WITH PRIVATE hospitals being taken into public ownership, increased welfare supports for the vast majority of the nation and a ban on evictions and the implementation of a rent freeze, Irish people are still trying to comprehend how they woke up today to find themselves in an idyllic socialist republic the leaders of the 1916 Rising could only dream of.
Repeatedly telling people who pointed out we’ll have to pay for all this down the line somehow to “shut up, not now”, the nation wondered if it was ‘too much’ to start adding a hammer and sickle to the Tricolour.
All socialists, democratic socialists, champagne socialists, Tesco own brand orange juice socialists and balls-to-the-walls Turbo Communists have been asked to refrain from acting incredibly smug and self-satisfied during these unprecedented times.
“This is great,” remarked one family who, thanks to a stay on evictions and an increase in the emergency Covid-19 payment to €350 per week, have seen the existential dread and anxiety they endured in Ireland for the decade proceeding the global pandemic all but disappear.

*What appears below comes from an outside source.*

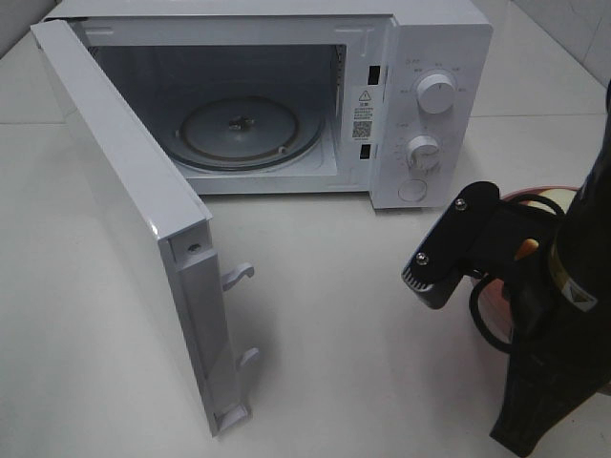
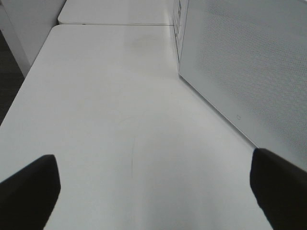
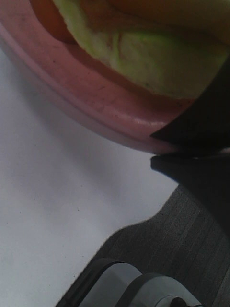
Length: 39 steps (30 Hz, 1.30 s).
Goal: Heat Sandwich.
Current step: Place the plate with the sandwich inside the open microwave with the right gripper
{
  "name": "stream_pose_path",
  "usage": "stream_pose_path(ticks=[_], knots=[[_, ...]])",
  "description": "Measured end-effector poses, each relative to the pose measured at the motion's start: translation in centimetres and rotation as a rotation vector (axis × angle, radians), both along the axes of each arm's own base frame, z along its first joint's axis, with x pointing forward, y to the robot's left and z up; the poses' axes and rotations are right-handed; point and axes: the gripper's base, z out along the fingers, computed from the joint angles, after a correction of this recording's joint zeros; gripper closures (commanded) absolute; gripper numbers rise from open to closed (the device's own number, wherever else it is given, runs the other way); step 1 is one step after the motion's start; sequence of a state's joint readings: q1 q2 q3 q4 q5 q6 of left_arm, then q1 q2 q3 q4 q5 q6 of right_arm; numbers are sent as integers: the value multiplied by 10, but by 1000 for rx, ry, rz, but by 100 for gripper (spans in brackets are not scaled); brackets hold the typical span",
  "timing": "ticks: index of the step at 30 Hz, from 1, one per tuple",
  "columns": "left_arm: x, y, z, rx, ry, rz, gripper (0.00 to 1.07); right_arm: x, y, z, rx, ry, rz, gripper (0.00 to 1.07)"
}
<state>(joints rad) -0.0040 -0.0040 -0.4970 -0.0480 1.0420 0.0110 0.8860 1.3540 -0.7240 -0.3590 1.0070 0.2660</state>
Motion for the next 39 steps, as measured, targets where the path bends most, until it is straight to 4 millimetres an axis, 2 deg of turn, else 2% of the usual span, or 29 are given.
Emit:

“I know we’re going through a major crisis and now’s not the time, but fuck me, see how easy it is for politicians to reorder society to benefit people when it fucking suits them? Sorry, I know it’s not the time, but we’ll have to talk about it at some point,” remarked one woman.
Those seeking entertainment in these increasingly trying times have turned to the sport of watching Fine Gael voters struggle with the fact it turns out they kind of love socialism, or depending on your preference, left-wing voters struggling with the fact it’s a Fine Gael government that has introduced this all.